Before Proceeding, Call For Back-up: The Kahr P380 as a Back-up Weapon for Police

There’s been a great deal of controversy regarding the need for back-up guns for police officers, with some people stating that with all the extra non-lethal gadgets he or she now carries, plus all of that consequential weight that comes  with carrying all the gear, why would anyone need a back-up gun?

Adding to the controversy, is the fact that most officers are issued retention holsters that make it harder for violent offenders to take away the officer’s primary weapon.  All those arguments are valid, to a point, but if you have ever been in a fight for your life—quite literally fighting for your very survival—with someone, or some people, who may well outweigh you or be far stronger than you then those arguments become null and void.

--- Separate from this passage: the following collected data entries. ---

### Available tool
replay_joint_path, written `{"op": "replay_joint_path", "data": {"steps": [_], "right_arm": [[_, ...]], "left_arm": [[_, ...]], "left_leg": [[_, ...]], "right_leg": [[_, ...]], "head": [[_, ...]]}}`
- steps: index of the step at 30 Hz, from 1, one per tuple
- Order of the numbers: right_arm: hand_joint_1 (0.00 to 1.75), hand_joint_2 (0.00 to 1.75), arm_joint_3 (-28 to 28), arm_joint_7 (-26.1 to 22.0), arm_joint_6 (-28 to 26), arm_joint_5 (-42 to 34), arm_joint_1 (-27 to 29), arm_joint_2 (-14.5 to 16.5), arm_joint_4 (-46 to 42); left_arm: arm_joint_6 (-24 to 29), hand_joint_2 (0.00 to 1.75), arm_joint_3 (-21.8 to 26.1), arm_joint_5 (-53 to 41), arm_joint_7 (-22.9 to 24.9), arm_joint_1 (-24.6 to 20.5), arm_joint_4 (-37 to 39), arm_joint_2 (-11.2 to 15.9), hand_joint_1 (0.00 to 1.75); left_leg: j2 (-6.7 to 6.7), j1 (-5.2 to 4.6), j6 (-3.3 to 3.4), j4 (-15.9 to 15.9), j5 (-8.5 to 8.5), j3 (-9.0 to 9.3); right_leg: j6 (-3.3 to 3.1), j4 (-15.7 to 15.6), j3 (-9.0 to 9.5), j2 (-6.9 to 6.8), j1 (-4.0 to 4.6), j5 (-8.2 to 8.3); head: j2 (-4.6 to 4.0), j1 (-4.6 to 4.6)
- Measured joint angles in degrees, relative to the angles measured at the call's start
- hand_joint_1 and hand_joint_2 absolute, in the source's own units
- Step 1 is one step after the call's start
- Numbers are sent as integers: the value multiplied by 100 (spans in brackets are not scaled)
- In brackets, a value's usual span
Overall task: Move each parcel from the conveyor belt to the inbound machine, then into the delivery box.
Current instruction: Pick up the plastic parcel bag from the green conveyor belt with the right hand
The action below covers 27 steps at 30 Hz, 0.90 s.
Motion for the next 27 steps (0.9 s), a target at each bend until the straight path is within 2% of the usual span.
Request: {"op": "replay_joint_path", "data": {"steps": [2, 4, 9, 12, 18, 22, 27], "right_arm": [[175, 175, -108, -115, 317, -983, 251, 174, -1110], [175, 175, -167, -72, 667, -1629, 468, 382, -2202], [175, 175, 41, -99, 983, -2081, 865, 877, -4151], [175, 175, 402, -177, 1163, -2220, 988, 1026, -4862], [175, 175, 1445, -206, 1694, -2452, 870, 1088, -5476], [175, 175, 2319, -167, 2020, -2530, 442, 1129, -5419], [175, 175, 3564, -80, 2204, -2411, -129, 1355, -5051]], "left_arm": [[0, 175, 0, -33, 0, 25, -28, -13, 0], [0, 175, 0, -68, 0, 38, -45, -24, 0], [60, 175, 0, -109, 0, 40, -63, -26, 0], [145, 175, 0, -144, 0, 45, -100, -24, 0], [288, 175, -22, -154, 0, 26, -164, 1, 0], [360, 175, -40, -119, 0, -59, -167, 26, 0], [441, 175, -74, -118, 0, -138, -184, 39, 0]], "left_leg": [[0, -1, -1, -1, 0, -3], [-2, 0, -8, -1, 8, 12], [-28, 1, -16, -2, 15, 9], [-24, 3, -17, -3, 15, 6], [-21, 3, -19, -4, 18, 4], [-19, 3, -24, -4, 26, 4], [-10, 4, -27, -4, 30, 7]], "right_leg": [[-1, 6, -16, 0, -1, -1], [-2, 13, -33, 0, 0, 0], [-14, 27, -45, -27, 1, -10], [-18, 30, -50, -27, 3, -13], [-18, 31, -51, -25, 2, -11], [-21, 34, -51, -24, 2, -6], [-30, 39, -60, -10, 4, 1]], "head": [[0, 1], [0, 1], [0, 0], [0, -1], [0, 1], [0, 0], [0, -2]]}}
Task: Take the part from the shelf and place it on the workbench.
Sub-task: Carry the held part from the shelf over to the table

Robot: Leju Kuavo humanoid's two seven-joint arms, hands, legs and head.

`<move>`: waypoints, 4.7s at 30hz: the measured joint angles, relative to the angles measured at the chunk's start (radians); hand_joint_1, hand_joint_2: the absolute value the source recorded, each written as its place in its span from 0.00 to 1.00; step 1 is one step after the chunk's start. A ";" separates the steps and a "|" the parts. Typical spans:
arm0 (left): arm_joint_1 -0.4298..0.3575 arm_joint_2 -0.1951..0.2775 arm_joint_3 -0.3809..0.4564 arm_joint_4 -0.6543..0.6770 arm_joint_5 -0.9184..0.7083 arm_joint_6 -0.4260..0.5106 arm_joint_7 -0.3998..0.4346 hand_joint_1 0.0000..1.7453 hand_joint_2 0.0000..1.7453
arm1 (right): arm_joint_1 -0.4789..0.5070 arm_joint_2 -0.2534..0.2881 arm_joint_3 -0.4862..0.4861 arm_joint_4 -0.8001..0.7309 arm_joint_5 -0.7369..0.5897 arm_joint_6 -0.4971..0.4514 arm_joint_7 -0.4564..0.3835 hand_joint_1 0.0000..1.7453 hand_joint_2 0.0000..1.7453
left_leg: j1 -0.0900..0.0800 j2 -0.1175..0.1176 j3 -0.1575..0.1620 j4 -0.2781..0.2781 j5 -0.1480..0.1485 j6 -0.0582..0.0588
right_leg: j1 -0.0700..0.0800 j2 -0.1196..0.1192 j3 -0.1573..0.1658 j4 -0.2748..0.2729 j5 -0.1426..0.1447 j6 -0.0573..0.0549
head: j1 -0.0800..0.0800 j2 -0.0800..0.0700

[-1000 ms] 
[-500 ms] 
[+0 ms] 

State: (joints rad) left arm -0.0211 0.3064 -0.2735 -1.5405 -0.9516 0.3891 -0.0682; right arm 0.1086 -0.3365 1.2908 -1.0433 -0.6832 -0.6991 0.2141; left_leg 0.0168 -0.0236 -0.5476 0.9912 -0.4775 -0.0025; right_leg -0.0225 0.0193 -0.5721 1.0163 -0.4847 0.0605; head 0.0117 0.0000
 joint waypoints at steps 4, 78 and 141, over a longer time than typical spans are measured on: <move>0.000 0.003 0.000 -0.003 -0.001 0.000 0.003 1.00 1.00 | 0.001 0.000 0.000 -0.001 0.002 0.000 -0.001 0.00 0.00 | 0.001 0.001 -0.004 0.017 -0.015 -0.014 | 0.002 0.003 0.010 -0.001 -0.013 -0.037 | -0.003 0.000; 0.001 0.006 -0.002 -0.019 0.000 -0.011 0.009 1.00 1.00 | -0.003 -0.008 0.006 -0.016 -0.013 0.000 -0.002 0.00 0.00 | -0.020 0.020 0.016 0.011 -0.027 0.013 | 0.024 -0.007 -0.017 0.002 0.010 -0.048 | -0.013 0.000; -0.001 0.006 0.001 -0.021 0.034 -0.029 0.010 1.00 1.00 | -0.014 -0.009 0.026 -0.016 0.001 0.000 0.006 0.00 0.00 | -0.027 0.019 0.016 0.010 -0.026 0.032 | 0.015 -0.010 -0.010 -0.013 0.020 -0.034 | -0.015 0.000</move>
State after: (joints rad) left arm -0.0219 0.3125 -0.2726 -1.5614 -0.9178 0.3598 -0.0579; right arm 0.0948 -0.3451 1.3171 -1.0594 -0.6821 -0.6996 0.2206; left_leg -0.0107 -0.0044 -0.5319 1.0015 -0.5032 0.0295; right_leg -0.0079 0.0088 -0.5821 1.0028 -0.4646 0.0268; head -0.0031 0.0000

When all else seems desperately hopeless, when non-lethal back-up force just will not cut it, and it is fairly certain that you are about to be killed, then a lethal back-up pistol, it seems to me, is the only reasonable option.

They can be concealed in a variety of places on the officer. While some may like the small of the back, others may want to carry something like that in a shoulder holster during the winter months, hidden away under the officer’s jacket. I’ve tried wearing an ankle holster, but I have to say that it isn’t something I would like at all. But I have carried back-up guns, what some have called “bugs,” in my back pockets, in jacket pockets, under the top edge of body armor, and even up my left sleeve.

It should be understood, moreover, that wherever one chooses to carry the weapon, endless practice is definitely needed to instantly acquire and fire the weapon from a variety of positions, including being flat on your back with a 250 pound assistant on top of you simulating an attack. And that weapon must also be accessed easily by the officer’s off-hand, or weak hand, as his or her strong hand may be all that hangs in the balance during the fight for control of the primary weapon.

Some law enforcement agencies, unfortunately under far less than wise leadership, prohibit the use of back-up guns. But, having said all of that, an excellent addition in the deep concealment market for law enforcement professionals, is the Kahr Arms .380 semi-automatic pistol. With its 2 ½ inch barrel, and an overall length of only 4.9 inches, it rivals the Ruger LCP in size, no larger than the palm of your hand. It carries six rounds, plus one in the chamber, and is trigger-cocking double-action only. It weighs a mere 9.9 ounces, and, as a back-up weapon, is superb.

The gun’s frame is constructed in black polymer, with comfortable and ergonomic textured grip panels, and a slide made entirely of stainless steel. To round out this outstanding package, a premium match-grade Lothar Walther barrel comes standard. Tritium three-dot sights are available, but the current model boasts drift adjustable dot/bar sights. Two magazines come with every weapon sold, but additional magazines are readily available from the manufacturer’s website.

I took one I recently purchased to the local range, and ended the afternoon going through almost 300 rounds of ammunition without a hiccup of any kind. The action was as smooth as silk, and its small size and light weight make it an excellent choice for an officer’s emergency back-up weapon, of for concealed use within the civilian market. Overall, it as an excellent and reliable handgun.

Our history is replete with examples of law enforcement officer’s lives being saved by the use of back-up guns, and I can not even begin to fathom the rationale of some misguided police administrators who do not allow those weapons to be carried by their officers. To deny their officers the ability to carry these small weapons, is akin to sending a football player on the field without all of his pads and the knowledge that officers have lost their lives, simply because they did not have a back-up gun to rely on should be argument enough. Denying them those weapons is reckless and beyond foolish.